Les franchiseurs qui veulent étendre leurs activités au Québec doivent tenir compte des différences clés dans le modèle de franchisage afin de pouvoir puiser dans ce marché potentiellement lucratif et d’éviter les questions juridiques.

Vous trouverez ci-dessous les réponses aux deux questions les plus fréquentes sur le franchisage au Québec.


1) ​Les clauses de renouvellement automatique comprises dans des conventions de franchisage sont-elles valides en vertu des lois du Québec?

Oui. Les clauses de renouvellement automatique sont valides et monnaie courante dans des conventions de franchisage. Les parties à une convention de franchisage doivent assurément veiller à y inclure une clause qui permet, de quelque manière que ce soit, de mettre fin à la relation sans cause. La convention pourrait inclure, par exemple, une clause qui stipule qu’une partie a le droit de mettre fin à la relation sans cause, en avisant l’autre partie avant la prochaine date de renouvellement. Si la convention ne comprend aucune clause visant à mettre fin au renouvellement automatique, les parties pourraient être liées pendant un bon moment.

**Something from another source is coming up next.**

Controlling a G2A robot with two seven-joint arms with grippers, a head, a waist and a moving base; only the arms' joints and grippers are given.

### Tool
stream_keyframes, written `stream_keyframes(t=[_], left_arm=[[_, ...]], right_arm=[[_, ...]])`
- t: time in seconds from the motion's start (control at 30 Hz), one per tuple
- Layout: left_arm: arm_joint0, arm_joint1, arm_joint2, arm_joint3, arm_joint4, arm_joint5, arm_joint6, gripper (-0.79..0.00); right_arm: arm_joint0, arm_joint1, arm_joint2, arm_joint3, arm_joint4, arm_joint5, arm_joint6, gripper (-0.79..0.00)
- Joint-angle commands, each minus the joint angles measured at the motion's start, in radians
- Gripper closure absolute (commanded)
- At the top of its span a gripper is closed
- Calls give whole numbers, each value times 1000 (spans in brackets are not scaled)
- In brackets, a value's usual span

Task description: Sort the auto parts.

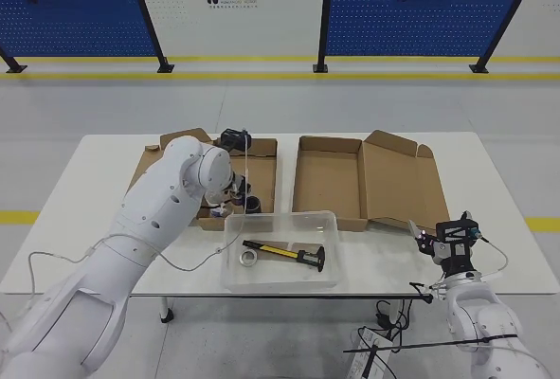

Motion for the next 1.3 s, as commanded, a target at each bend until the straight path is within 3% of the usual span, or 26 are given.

Dans la décision Uniprix inc. c. Gestion Gosselin et Bérubé inc., 2017 CSC 43, la Cour suprême du Canada a confirmé la validité d’une clause de renouvellement automatique qui permettait le renouvellement perpétuel d’un contrat d’affiliation. Selon les juges majoritaires, le législateur, conscient de l’enjeu que représente la perpétuité, a choisi de ne pas interdire les obligations perpétuelles, et ce, pour tous les contrats. Il a toutefois décidé de l’interdire seulement pour certains types de contrats, comme les baux. De plus, de manière générale, les obligations perpétuelles ne violent aucune valeur fondamentale, donc elles ne vont pas à l’encontre de l’ordre public. Même si certains contrats perpétuels peuvent être contraires à l’ordre public pour des questions de libertés individuelles, des parties commerciales, en général, peuvent se lier à perpétuité.

Des relations à long terme sont souhaitables, mais les conventions de franchise perpétuelles le sont moins. Toute convention de franchise qui comporte une clause de renouvellement automatique doit prévoir un moyen raisonnable sur le plan commercial pour que l’une ou l’autre des parties puisse mettre fin à la relation.

2) Si la convention de franchisage type à laquelle je suis lié est en anglais, doit-elle obligatoirement être traduite en français pour les franchisés du Québec?

Si la convention de franchisage constitue un contrat d’adhésion, ce qui est le cas de la plupart des conventions de franchisage types, la réponse à cette question est oui, sauf si les parties ont convenu expressément que la convention serait rédigée dans une autre langue.

En vertu de la Charte de la langue française, une convention de franchisage, ainsi que tout document y afférent, doivent être offerts en français. Les documents afférents comprennent habituellement les manuels d’opérations et tout autre document de soutien, qu’ils soient fournis au franchisé à même la convention de franchisage ou intégrés par renvoi dans la convention de franchisage.

Toutefois, les parties peuvent se dégager de cette exigence. En effet, il arrive fréquemment que, dans des conventions de franchisage types rédigées seulement en anglais, une clause rédigée en anglais et en français stipule clairement que les deux parties s’entendent pour que la convention ne soit offerte qu’en anglais.